Opinion
December 7, 1992
Appeal from the Supreme Court, Nassau County (Burke, J.).
Ordered that the judgment is affirmed, without costs or disbursements.
Contrary to the appellant's contention, we find that the proposed conversion of a retail store to a Chinese food take-out restaurant constituted a change of a nonconforming use for which a variance was required under the town's zoning ordinance (see, North Hempstead Code § 70-208; Town of Somerset v Perry, 115 A.D.2d 313, affd 67 N.Y.2d 1014; City of Buffalo v Roadway Tr. Co., 303 N.Y. 453; cf., Biener v Incorporated Vil. of Thomaston, 98 A.D.2d 785).
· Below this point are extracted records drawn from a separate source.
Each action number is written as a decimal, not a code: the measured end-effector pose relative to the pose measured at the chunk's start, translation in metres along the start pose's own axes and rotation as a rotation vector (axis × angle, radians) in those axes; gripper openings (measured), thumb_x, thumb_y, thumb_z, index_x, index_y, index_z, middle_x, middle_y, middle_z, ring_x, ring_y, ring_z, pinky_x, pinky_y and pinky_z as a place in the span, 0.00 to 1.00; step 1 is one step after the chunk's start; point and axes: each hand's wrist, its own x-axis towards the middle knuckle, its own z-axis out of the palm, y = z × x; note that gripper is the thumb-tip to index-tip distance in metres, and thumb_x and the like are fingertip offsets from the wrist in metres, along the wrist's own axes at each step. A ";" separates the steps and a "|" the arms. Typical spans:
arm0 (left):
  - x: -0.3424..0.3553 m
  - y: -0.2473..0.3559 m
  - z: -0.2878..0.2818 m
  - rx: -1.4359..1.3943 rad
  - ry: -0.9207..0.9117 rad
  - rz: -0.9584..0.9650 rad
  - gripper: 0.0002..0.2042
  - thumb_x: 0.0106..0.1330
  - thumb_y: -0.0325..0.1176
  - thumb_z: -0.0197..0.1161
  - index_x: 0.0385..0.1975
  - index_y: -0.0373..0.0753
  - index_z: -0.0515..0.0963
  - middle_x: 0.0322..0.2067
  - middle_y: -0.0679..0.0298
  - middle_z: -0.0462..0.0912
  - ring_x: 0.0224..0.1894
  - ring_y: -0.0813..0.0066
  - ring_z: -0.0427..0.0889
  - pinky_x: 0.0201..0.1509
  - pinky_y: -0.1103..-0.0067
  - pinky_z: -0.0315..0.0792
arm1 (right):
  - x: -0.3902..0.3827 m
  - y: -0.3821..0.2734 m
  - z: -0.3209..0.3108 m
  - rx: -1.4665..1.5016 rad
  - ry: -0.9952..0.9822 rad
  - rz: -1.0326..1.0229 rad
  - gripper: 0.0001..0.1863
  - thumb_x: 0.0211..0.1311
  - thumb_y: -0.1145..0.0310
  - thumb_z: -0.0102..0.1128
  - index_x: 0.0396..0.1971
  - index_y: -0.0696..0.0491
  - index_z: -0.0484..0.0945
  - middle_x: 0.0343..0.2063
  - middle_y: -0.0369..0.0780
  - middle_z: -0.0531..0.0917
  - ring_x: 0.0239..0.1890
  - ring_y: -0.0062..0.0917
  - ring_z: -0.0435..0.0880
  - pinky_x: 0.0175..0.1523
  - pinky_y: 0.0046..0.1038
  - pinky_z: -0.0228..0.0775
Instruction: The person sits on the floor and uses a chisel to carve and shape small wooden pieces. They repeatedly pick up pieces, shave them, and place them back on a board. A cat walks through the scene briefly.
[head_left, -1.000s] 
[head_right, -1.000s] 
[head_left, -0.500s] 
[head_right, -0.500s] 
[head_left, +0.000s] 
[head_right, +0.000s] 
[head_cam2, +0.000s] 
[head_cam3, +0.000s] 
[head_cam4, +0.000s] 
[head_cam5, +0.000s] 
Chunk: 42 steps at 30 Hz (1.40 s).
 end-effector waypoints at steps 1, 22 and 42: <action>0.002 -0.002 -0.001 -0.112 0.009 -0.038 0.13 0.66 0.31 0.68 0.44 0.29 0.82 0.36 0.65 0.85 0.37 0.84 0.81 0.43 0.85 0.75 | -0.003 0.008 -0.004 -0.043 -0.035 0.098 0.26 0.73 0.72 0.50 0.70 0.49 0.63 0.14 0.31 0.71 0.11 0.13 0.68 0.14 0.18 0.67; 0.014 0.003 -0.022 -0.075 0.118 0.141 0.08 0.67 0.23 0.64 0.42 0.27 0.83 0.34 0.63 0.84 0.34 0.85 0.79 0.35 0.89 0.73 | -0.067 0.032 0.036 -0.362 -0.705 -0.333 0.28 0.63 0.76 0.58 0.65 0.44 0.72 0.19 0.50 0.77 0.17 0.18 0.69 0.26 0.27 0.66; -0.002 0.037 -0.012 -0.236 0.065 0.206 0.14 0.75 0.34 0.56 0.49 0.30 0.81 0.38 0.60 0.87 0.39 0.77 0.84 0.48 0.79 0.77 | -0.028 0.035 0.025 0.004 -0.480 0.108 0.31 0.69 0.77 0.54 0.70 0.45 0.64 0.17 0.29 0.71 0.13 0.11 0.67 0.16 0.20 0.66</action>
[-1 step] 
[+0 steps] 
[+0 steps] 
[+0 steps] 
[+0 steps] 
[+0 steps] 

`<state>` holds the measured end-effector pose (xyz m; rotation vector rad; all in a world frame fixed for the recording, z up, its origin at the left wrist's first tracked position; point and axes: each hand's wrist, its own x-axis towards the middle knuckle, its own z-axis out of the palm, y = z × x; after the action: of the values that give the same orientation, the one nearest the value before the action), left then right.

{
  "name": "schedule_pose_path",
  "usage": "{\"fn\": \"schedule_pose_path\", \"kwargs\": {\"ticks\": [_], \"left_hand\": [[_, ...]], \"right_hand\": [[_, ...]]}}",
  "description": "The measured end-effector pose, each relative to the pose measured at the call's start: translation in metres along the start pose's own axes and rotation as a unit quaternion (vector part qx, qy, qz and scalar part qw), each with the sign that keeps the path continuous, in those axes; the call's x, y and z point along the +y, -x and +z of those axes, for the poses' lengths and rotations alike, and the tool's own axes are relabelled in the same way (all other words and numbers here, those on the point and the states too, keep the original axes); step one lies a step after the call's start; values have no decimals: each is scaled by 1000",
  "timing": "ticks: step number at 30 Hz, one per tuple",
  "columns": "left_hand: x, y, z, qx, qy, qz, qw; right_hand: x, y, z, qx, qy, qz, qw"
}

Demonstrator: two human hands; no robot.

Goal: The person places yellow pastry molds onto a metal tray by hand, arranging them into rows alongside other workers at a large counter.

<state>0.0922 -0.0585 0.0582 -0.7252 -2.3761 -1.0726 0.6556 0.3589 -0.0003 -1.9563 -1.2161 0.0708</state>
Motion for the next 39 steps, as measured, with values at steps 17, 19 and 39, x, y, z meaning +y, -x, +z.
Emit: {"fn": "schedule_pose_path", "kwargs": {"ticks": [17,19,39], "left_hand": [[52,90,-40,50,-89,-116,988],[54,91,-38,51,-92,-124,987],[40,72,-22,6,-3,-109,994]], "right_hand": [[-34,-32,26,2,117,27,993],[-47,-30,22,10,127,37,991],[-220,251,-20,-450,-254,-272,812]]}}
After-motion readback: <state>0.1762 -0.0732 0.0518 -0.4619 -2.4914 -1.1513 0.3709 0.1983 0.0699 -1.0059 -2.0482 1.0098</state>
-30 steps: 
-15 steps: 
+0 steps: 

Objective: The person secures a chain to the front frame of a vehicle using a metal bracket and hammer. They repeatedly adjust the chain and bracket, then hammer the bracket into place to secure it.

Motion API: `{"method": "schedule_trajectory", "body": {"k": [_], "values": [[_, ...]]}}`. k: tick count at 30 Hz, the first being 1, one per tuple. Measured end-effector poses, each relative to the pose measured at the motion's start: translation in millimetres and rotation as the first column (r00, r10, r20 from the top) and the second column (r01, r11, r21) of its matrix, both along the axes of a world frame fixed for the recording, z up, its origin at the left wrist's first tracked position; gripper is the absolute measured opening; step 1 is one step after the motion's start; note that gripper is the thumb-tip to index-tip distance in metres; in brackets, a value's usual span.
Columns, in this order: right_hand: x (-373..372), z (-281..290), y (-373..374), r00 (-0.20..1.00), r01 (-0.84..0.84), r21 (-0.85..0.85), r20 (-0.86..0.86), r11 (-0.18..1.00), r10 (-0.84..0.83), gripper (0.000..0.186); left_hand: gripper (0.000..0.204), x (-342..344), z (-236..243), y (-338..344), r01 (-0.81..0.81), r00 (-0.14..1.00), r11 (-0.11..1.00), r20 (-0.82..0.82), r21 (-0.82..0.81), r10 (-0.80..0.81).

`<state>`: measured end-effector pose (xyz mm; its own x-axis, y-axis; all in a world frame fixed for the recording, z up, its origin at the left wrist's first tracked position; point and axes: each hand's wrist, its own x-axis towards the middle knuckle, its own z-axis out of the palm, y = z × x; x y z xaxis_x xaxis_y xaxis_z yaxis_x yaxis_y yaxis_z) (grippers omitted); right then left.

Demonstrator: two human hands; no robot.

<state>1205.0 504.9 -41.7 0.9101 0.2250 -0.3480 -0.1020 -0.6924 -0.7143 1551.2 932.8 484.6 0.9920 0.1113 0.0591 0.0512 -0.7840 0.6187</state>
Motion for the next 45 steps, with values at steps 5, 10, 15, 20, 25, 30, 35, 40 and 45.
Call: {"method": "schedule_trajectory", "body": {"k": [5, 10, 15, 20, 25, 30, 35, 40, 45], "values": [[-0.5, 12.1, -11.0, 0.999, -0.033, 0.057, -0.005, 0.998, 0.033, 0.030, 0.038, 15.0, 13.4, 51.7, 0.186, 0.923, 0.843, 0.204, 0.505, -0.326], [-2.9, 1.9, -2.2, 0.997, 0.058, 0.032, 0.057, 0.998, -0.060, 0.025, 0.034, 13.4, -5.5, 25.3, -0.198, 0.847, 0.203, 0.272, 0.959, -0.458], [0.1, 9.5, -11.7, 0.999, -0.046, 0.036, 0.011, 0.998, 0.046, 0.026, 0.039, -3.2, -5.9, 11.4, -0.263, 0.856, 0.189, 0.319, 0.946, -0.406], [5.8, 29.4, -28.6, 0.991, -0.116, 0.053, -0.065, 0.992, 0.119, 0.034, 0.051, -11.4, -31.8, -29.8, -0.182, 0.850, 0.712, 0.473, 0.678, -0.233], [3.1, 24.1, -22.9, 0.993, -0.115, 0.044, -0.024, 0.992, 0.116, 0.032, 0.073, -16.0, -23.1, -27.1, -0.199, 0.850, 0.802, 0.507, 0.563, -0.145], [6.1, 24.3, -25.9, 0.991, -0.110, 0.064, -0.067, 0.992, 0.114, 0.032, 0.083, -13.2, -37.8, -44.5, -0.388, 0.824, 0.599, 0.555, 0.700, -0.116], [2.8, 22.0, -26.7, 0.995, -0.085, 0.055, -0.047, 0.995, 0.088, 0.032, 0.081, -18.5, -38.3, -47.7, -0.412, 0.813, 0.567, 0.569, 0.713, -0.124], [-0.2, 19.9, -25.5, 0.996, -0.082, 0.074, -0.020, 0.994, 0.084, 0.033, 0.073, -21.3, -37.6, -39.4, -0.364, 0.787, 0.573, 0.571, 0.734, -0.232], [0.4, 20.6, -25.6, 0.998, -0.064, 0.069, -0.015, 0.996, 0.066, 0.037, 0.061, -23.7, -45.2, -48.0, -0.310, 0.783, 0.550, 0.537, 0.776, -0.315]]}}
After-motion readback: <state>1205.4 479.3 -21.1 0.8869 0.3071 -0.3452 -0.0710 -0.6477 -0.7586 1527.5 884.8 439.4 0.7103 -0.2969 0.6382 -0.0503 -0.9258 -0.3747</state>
We further reject the appellant's contention that it properly granted the applicant a use variance permitting the store to be converted to a take-out restaurant. Although a use variance may be granted upon proof of "unnecessary hardship", in order to establish such hardship the record must show, inter alia, that the land in question cannot yield a reasonable return if used only for a purpose allowed in the zone in which it is situated (see, Matter of Village Bd. v Jarrold, 53 N.Y.2d 254; Matter of Crossroads Recreation v Broz, 4 N.Y.2d 39). Moreover, "[i]t is now well recognized by the courts of this State that in order to show that the land in question cannot yield a reasonable rate of return, an applicant must show proof `in dollars and cents form' which demonstrates that no permissible use will yield a reasonable rate of return, and that conclusory testimony of witnesses, unsupplemented by such proof, is insufficient" (Matter of Miltope Corp. v Zoning Bd. of Appeals, 184 A.D.2d 565, 566; Matter of D'Alessandro v Board of Zoning Appeals, 177 A.D.2d 694; Matter of Town Bd. v Zoning Bd. of Appeals, 161 A.D.2d 647). Since the record here is devoid of any evidence "in dollars and cents form" of the applicant's inability to realize a reasonable return under existing permissible uses, there is no rational basis for the appellant's finding that the premises would not yield a reasonable return absent the grant of a use variance. Accordingly, we find that the Supreme Court properly granted the petition and annulled the appellant's determination. Mangano, P.J., Thompson, Eiber and Ritter, JJ., concur.